◆ **ACTION ITEM**
Each line with the string "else" is to be copied from the records below.

◆ **SOURCE MATERIAL**
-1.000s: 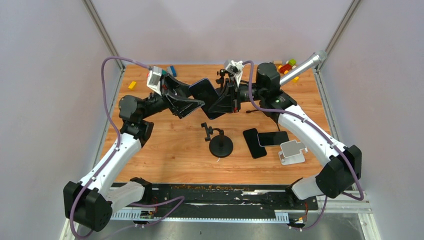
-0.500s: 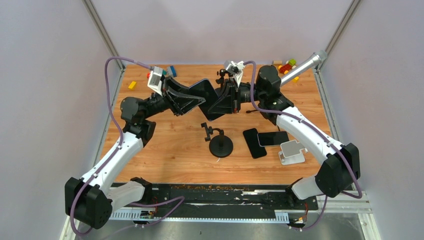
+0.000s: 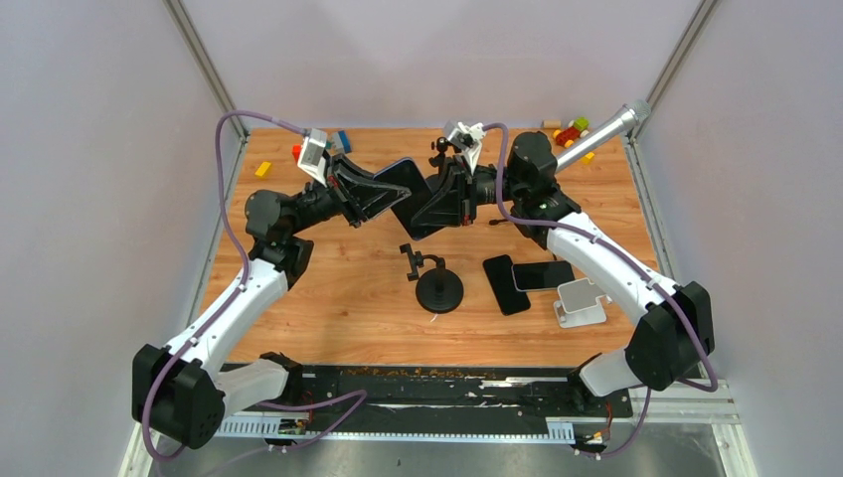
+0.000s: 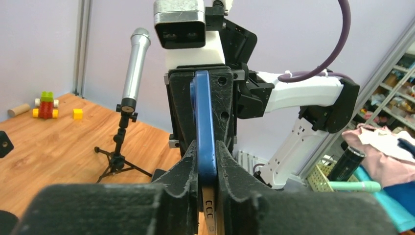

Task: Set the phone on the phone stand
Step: Install the phone on the phone stand.

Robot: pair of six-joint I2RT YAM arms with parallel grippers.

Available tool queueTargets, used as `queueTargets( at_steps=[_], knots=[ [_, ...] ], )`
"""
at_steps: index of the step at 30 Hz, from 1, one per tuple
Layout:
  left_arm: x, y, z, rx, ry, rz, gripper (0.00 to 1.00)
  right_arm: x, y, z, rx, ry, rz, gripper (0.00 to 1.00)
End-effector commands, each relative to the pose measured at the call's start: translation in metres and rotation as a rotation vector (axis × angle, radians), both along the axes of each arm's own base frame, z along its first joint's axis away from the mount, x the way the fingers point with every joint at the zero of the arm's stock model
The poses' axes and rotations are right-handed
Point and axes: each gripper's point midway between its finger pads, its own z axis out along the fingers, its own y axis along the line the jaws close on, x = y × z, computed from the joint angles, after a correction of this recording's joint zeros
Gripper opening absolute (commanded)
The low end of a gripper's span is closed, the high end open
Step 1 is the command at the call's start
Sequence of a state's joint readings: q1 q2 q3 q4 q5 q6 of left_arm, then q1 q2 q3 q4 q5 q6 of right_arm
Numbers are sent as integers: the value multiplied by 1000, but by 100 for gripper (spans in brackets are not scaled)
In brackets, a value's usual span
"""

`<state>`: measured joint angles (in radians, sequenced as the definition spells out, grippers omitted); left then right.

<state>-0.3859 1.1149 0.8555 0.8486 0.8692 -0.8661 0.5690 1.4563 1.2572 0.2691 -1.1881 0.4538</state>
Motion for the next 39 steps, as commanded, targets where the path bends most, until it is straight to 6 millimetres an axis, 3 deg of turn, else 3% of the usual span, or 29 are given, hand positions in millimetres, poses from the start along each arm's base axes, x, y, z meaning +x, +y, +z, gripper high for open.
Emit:
queueTargets(
  at_steps=[1, 3, 5, 8, 11, 18, 23, 27, 31, 39],
  knots=[
    [-11, 1, 12, -20, -71, -12, 10, -2, 2, 10, 35, -44, 7, 0],
    [-11, 1, 12, -18, -76, -8, 2, -2, 2, 10, 36, -47, 5, 0],
    [-11, 2, 12, -13, -79, -2, 0, -1, 2, 9, 35, -53, 0, 4],
    [-12, 3, 10, -1, -79, 7, 0, 1, 1, 3, 23, -59, -13, 24],
    [-12, 5, 7, 18, -90, 25, 0, 4, 0, -4, -1, -79, -35, 51],
    [-10, 22, 1, 103, -119, 85, 0, 23, -20, -21, -93, -156, -204, 87],
    [-21, 33, -1, 244, -215, 97, 0, 35, -38, -47, -210, -241, -332, 94],
    [-35, 39, -27, 389, -187, 66, 0, 41, -48, -78, -309, -284, -367, 94],
    [-52, 46, -37, 462, -207, 44, 0, 41, -55, -110, -403, -320, -370, 92],
    [-79, 60, -63, 591, -245, 1, 0, 23, -36, -130, -522, -461, -380, 92]
  ],
)
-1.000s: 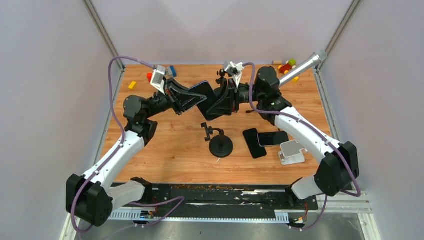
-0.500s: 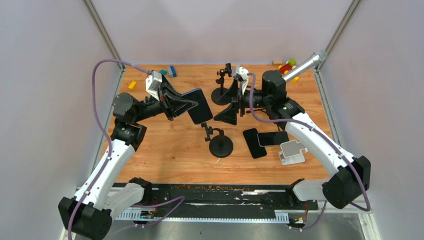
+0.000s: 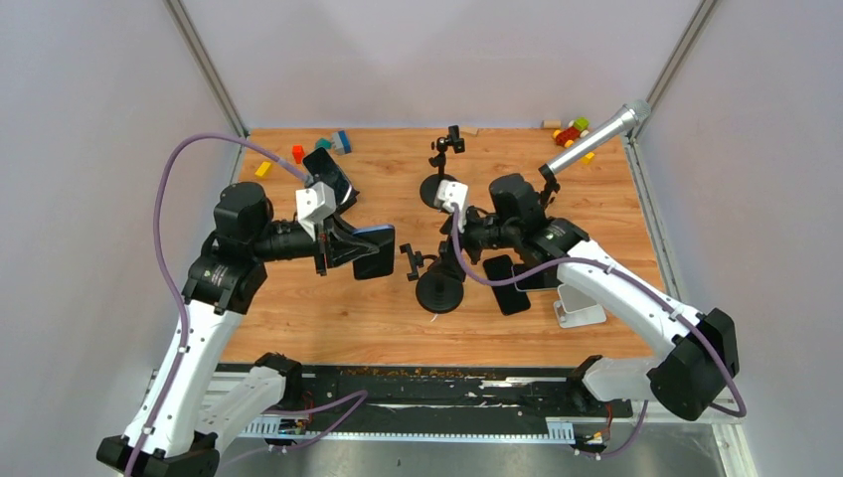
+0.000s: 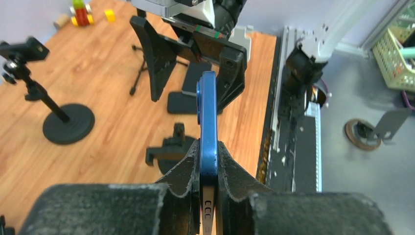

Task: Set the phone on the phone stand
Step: Install the phone on the phone stand.

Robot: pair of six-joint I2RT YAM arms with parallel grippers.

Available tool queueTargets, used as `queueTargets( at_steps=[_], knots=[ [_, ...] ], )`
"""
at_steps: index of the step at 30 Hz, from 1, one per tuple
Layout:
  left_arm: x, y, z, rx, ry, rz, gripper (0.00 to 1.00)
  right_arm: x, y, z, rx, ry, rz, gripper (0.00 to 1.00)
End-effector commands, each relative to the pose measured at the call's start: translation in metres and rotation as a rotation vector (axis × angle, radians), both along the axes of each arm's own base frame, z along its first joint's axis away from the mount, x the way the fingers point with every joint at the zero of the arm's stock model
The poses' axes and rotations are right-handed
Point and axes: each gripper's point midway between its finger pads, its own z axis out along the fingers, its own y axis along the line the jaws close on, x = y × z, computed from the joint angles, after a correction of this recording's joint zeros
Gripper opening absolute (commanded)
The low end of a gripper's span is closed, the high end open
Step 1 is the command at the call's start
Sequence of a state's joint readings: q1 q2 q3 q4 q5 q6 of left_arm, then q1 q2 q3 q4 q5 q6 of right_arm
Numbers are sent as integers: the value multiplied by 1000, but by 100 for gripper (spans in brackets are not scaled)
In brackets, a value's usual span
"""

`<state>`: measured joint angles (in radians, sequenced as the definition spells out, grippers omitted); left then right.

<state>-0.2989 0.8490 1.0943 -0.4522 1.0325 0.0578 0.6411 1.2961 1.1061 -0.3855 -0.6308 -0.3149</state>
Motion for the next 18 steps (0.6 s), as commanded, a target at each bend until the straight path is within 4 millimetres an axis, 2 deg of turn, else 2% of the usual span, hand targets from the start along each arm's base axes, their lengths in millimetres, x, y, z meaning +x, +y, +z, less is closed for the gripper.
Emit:
queueTargets(
  at_steps=[1, 4, 7, 13, 18],
  knots=[
    [-27, 12, -9, 107, -78, -65, 0, -4, 12, 1, -84, -146, -22, 92],
    [-36, 18, -20, 170, -96, -95, 0, -7, 25, 3, -108, -169, -41, 93],
    [-43, 21, -27, 198, -66, -110, 0, -3, 35, 5, -136, -208, -91, 93],
    [-42, 20, -33, 189, -63, -112, 0, -5, 54, 5, -160, -243, -109, 94],
    [-41, 18, -33, 182, -71, -131, 0, 3, 63, -5, -219, -278, -150, 94]
  ],
)
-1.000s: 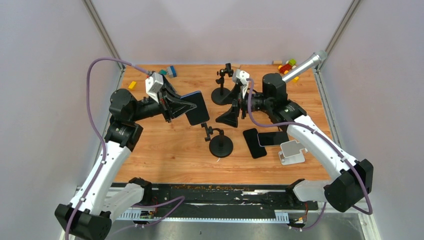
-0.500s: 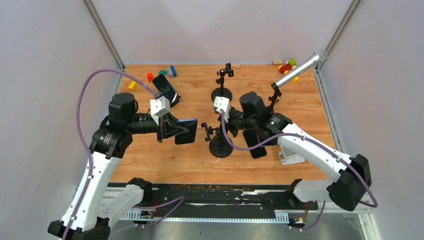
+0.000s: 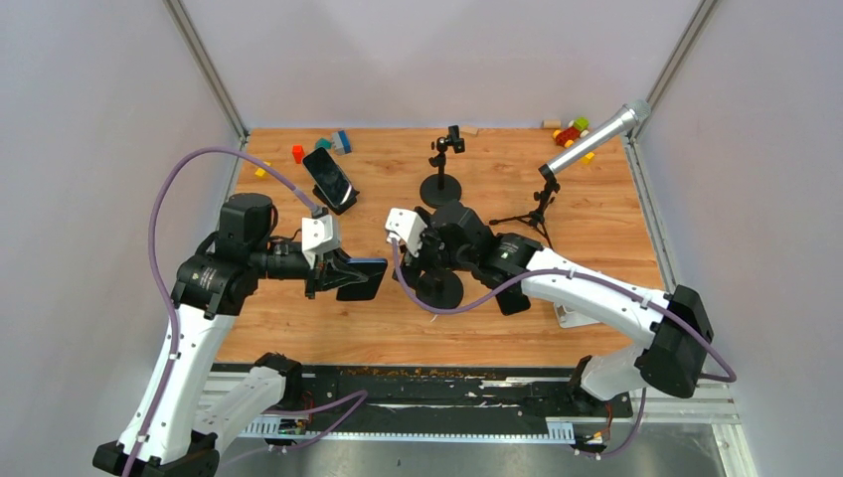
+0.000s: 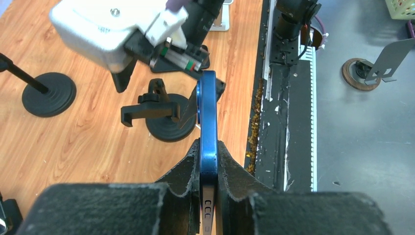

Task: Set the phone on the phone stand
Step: Install the phone on the phone stand.

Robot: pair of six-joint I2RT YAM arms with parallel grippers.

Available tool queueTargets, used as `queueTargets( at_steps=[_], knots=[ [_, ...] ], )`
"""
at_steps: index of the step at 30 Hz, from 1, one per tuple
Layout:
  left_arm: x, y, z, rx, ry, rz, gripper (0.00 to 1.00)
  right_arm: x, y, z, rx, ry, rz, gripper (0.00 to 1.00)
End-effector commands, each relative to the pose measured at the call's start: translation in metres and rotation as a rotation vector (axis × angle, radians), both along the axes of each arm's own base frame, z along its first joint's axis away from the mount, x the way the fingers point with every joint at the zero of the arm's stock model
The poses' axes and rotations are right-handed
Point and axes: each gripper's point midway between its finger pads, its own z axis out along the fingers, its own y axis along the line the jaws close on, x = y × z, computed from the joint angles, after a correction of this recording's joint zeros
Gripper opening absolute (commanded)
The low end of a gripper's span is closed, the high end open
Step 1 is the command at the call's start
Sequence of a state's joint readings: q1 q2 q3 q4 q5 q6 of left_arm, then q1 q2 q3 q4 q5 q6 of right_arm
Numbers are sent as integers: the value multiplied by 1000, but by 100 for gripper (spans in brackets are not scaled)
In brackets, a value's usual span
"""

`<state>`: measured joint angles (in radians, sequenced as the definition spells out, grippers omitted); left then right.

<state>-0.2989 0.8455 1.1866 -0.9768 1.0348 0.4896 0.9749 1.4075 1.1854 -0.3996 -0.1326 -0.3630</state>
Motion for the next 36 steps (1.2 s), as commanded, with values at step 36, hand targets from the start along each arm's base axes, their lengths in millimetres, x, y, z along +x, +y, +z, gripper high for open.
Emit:
queueTargets(
  at_steps=[36],
  knots=[
    [11, -5, -6, -26, -90, -30, 0, -14, -58, -8, -149, -195, -29, 87]
  ],
)
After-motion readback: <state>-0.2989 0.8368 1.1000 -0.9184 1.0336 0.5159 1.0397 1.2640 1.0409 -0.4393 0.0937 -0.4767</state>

◆ **REPLY TO THE TASK**
Motion for the next 39 steps, as commanded, targets where the path bends most, until it is straight to 6 millimetres an axis, 3 deg of turn, else 3% of the usual span, or 29 are given, hand positions in millimetres, poses from the start along each arm's base axes, x, y, z meaning +x, +y, +z, gripper high for open.
Motion for the next 18 steps (0.6 s), as commanded, a target at each bend until the straight path is within 4 millimetres an axis, 2 deg of turn, else 2% of the usual span, hand targets from the start along each arm's base axes, their lengths in millimetres, x, y, z meaning +x, +y, +z, less is closed for the gripper.

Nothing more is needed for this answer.